Reeclaim
Start 14-day free trial

Privacy Policy

Last updated: Version 3.0, 19 March 2026

1. Introduction

Reeclaim Limited (trading as “Reeclaim”), company number 10636342, registered at Churchill House, Brent Street, London, England, NW4 4DJ (“Company”, “we”, “us”, “our”) is dedicated to safeguarding the personal information of our users. We are registered with the UK Information Commissioner's Office under reference ZA238353.

This Privacy Policy describes how we collect, use, store, and protect your personal data when you use our website, platform, and services. It applies to all users of the Reeclaim platform.

Our platform and services are not designed for children under 18, and we do not intentionally collect information from minors.

Data Privacy Manager: info@reeclaim.co.uk

2. Information We Collect

We collect and process the following categories of personal data:

Identity Data

First name, last name, and date of birth as provided during account registration.

Contact Data

Email address, mobile phone number, and postal address.

TfL Account Data

Your TfL username (email) and session data. Your TfL password is encrypted on your device using AES-256 encryption and stored in your browser's local storage only - it is never stored on our servers in any form. TfL session cookies are stored in encrypted form in our database solely to maintain your session between visits.

Journey Data

Journey history retrieved from your TfL account, including dates, times, stations, fares, delays, incomplete journeys, and contactless card details (last 4 digits, card type, expiry date). We also store claim submission records and their outcomes.

Payment Data

Subscription payments are processed by Stripe, our third-party payment provider. We store only your card's last 4 digits and brand (e.g. Visa, Mastercard) for display purposes. We do not store full card numbers, CVV codes, or other sensitive payment details on our servers. Your Stripe customer ID is stored to manage your subscription.

Technical Data

IP address, browser type and version, operating system, device information, login timestamps, and pages visited.

Usage Data

Information about how you use our platform, including features accessed, journeys fetched, claims submitted, and interaction patterns.

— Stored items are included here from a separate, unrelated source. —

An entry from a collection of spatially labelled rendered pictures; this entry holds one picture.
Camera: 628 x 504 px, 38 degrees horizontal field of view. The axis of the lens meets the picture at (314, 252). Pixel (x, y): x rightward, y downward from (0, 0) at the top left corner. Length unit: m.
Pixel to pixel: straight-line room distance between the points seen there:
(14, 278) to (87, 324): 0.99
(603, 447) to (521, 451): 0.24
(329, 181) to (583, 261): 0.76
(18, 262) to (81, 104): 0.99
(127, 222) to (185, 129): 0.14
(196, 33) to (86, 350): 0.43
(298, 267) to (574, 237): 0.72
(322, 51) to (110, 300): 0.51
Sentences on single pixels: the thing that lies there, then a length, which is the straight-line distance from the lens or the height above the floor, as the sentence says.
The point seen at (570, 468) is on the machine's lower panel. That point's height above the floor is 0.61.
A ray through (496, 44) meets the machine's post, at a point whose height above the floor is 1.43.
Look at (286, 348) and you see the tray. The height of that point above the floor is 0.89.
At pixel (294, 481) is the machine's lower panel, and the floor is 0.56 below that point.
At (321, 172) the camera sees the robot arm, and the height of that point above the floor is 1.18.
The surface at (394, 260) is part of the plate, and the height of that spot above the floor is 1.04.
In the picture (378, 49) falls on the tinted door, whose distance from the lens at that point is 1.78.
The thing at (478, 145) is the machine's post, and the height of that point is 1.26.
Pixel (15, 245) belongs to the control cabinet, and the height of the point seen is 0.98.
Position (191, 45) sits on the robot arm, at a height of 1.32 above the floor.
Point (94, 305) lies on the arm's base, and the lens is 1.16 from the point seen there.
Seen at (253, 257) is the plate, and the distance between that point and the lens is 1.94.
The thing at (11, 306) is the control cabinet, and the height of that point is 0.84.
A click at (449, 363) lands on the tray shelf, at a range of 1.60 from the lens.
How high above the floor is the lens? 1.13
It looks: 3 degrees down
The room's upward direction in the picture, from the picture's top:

We do not collect any special category data (also known as sensitive personal data) such as information about race, ethnicity, religious beliefs, sexual orientation, political opinions, trade union membership, health data, or criminal records.

3. How We Collect Your Data

Direct Interactions

When you create an account, subscribe to a plan, connect your TfL account, fetch journeys, submit claims, update your profile, or contact us.

Automated Technologies

When you interact with our platform, we may automatically collect technical and usage data through cookies, server logs, and similar technologies.

Third-Party Sources

We may receive data from:

  • TfL - journey history, card details, and account information when you instruct us to access your TfL account
  • Stripe - payment confirmation, subscription status, and card details (last 4 digits and brand only)
  • Analytics providers - such as Google Analytics, for anonymised usage statistics
  • Advertising platforms - such as Google Ads, which may provide data about how you interacted with our advertisements

4. How We Use Your Data

We use your personal data for the following purposes:

  • To create and manage your account
  • To access your TfL account on your instruction, retrieve journey data, and submit approved refund claims
  • To process your subscription payments via Stripe
  • To send you service-related communications (magic link sign-in emails, welcome emails, account notifications)
  • To provide customer support and respond to your enquiries
  • To detect and notify you of claimable delays and incomplete journeys
  • To improve our platform, analyse usage patterns, and develop new features
  • To send you marketing communications about our services (with your consent)
  • To run advertising campaigns and measure their effectiveness via Google Ads
  • To produce anonymised and aggregated statistics, research, and insights about TfL journey patterns, delays, and refund trends. This data cannot identify you personally and may be shared publicly or with third parties
  • To protect our platform against fraud, abuse, and unauthorised access
  • To comply with legal obligations

5. Legal Bases for Processing

Under the UK General Data Protection Regulation (UK GDPR), we process your personal data on the following legal bases:

  • Contract performance - processing necessary to provide you with our services. This includes accessing your TfL account to retrieve journey history, card information, and other account data needed to identify eligible refund claims and submit them on your behalf, as well as managing your account and processing payments
  • Legitimate interests - processing necessary for our legitimate business interests. This includes accessing and analysing data from your TfL account (such as journey patterns, card usage, fare information, and claim history) to detect refund opportunities, improve our detection algorithms, prevent fraud, maintain platform security, and develop new features. These interests are balanced against your rights and do not override them
  • Consent - where you have given explicit consent, such as for marketing communications. You may withdraw consent at any time by contacting us. Note that withdrawing consent does not affect our ability to process data under the other legal bases listed here
  • Legal obligation - processing required to comply with applicable laws and regulations

For the avoidance of doubt, accessing and processing data from your TfL account is primarily based on contract performance (you have instructed us to do so as part of the service) and legitimate interests (to identify all potential refund opportunities and improve our service), not solely on consent. This means we process your TfL account data as necessary to deliver the service you have subscribed to.

6. Marketing

We may send you promotional communications about our services by email. You will only receive marketing communications if you have consented to receive them or if you are an existing customer and the communications relate to similar services.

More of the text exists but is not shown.